I get a few questions and comments saying “This information is great but how do you actually use the herbs?” First things first, you need to check that it is safe for you to use the herb. If you are on medications, pregnant or have a serious pre-existing condition, you will need to check – typically with a medical professional or authority resource, that it is safe for you: A number of herbs are contraindicated (advised against) in pregnancy because they carry an abortion risk. You can also typically get some background information online by running a search (for example) on “rosemary contraindications” or “rosemary herb safety” or something like that – but be aware that online sources are not always accurate and certainly not the equivalent of professional medical advice.
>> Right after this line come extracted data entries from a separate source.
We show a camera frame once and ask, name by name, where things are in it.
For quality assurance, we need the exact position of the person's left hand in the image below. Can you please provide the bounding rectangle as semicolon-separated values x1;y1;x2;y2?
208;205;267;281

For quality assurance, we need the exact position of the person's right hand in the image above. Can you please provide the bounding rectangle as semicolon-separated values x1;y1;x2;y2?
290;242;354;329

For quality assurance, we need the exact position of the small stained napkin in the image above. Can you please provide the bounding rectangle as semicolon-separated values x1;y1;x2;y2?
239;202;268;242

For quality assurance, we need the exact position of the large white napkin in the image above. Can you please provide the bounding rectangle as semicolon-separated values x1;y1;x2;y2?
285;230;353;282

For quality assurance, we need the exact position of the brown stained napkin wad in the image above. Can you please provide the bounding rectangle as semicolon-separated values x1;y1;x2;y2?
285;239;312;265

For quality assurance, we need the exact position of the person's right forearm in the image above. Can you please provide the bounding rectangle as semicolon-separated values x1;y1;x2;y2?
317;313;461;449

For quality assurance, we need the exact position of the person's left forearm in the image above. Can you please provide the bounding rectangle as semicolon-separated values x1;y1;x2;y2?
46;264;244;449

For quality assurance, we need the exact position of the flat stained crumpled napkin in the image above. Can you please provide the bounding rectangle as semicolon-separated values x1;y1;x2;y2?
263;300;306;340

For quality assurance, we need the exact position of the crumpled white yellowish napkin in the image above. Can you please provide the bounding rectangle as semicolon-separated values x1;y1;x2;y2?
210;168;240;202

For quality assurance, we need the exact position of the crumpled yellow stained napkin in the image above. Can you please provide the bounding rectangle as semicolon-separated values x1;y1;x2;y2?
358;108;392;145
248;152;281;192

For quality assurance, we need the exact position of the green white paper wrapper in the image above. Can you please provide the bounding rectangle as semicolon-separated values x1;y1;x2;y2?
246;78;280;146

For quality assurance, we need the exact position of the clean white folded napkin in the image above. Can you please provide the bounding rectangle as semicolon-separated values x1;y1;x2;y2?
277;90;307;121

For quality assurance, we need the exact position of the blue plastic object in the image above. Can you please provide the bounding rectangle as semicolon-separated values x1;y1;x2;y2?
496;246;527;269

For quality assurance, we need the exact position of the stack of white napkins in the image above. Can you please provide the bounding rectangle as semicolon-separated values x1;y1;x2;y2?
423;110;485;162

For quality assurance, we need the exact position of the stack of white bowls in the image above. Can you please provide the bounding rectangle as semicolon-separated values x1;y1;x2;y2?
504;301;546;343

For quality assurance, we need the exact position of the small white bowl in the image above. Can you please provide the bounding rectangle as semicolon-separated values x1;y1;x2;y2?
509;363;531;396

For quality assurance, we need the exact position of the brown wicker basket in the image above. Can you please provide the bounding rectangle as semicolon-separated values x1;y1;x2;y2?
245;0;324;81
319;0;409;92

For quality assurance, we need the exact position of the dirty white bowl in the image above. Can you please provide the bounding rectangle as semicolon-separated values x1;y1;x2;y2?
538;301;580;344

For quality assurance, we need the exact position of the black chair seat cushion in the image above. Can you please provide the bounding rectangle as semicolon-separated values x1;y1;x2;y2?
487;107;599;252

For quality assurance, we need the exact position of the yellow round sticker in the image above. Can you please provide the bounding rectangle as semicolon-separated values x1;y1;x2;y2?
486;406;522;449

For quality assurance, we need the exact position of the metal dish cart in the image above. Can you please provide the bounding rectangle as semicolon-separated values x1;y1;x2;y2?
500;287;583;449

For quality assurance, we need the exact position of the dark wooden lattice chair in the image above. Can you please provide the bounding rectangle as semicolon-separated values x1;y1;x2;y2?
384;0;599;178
On to the next step, herbs and supplements are generally available in the form of either teas, tinctures or supplements and can be obtained easily in health food stores or online i.e. Amazon. Supplements typically have advice on dosage, and I would always suggest to start under the recommended amount. You should be safe if you are trying something for the first time, even if it is a popular herb used by many people. You can even pull open a capsule end empty out half of it if you want to go that far. Same goes with the teas, you can always try a weak brew before trying a strong brew…
One of the great things about tinctures is that a typical “dose” is normally around 30 drops (always read the label) – so you have the option to fine tune the amount quite nicely.
Other options include essential oils, which have their own “rules” and safety notes, and ready-made product formulations that contain the herb(s) in question.
You can also pick or purchase fresh herbs, which is seen as the ultimate way to go but usually involves some preparation work.